* Task item
Once you have counted the lines below that contain "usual", give that number and nothing else.
***** Raw data *****
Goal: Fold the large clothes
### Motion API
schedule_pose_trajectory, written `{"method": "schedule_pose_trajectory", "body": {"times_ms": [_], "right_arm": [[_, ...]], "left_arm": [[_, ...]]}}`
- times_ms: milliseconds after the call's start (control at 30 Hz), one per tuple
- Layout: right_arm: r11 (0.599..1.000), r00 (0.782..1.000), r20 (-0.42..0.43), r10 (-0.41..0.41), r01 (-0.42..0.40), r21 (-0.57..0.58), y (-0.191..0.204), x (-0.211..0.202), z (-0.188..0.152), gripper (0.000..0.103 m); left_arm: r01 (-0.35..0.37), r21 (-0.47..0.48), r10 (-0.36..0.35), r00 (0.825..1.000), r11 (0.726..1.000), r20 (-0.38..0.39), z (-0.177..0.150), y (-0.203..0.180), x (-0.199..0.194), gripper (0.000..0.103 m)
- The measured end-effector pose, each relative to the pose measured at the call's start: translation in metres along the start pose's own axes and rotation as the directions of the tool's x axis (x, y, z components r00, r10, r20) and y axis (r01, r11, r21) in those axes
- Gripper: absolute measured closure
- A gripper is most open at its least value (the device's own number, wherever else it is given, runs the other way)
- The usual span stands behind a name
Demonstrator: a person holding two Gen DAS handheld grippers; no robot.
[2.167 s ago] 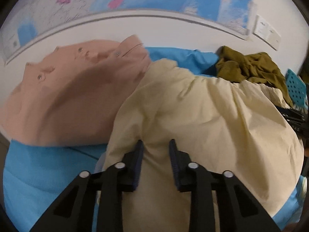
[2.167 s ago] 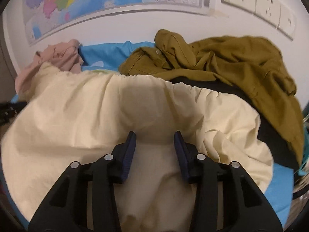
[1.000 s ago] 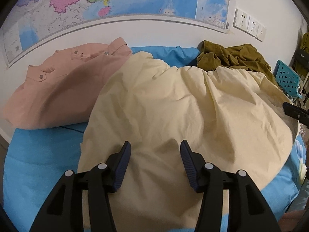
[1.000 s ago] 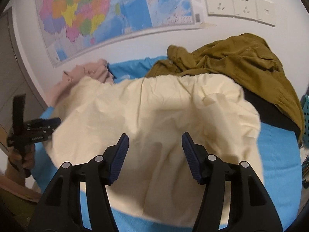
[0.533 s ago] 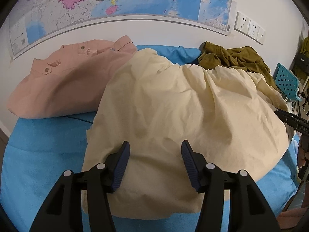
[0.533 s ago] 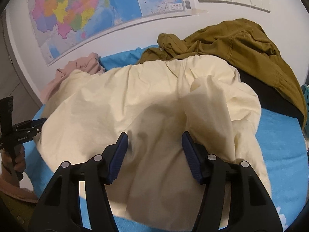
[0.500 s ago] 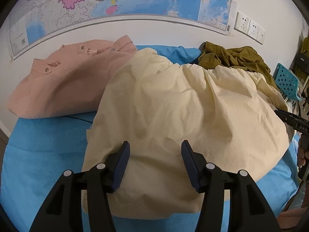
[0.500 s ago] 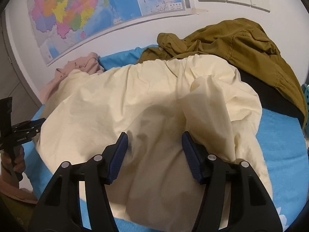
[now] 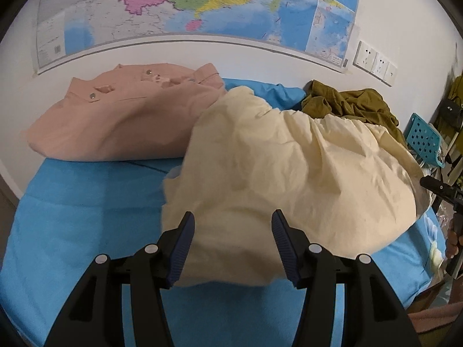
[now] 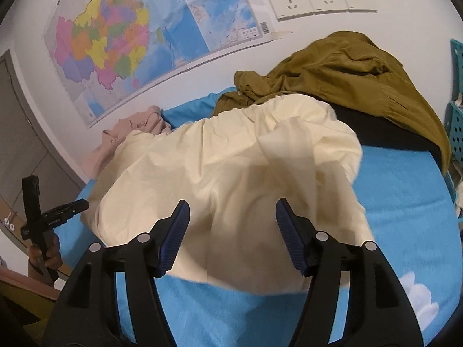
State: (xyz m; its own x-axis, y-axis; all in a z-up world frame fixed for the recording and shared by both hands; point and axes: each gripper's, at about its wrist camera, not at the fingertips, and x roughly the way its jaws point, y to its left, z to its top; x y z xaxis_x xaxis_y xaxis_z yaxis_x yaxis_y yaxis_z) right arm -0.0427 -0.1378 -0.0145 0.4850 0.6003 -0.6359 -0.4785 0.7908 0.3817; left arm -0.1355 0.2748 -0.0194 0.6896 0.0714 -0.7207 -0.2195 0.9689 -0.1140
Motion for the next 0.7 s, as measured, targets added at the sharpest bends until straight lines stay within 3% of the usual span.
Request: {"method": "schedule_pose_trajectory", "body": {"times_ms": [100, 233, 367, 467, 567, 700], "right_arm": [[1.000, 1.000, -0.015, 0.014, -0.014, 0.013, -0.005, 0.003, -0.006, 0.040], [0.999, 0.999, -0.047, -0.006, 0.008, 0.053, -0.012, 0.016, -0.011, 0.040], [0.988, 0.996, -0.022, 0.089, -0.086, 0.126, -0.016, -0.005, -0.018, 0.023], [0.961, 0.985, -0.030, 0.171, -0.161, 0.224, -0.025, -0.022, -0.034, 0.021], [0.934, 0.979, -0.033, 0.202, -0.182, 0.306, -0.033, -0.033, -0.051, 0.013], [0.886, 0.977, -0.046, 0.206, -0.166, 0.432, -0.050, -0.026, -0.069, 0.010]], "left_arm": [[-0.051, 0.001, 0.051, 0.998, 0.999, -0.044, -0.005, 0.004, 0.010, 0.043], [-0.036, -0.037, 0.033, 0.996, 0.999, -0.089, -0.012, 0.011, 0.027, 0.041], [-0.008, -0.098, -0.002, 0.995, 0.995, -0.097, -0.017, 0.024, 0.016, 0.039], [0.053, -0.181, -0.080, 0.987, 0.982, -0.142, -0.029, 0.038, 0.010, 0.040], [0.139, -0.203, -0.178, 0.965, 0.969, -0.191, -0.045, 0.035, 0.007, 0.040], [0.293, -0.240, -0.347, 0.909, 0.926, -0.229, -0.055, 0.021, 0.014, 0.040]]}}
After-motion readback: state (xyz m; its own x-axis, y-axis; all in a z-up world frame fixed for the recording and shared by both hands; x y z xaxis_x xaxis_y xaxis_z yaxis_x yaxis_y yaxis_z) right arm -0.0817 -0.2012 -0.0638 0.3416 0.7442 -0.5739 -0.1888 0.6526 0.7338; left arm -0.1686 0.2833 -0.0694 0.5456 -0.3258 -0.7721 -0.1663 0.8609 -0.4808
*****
* Reply to the task
2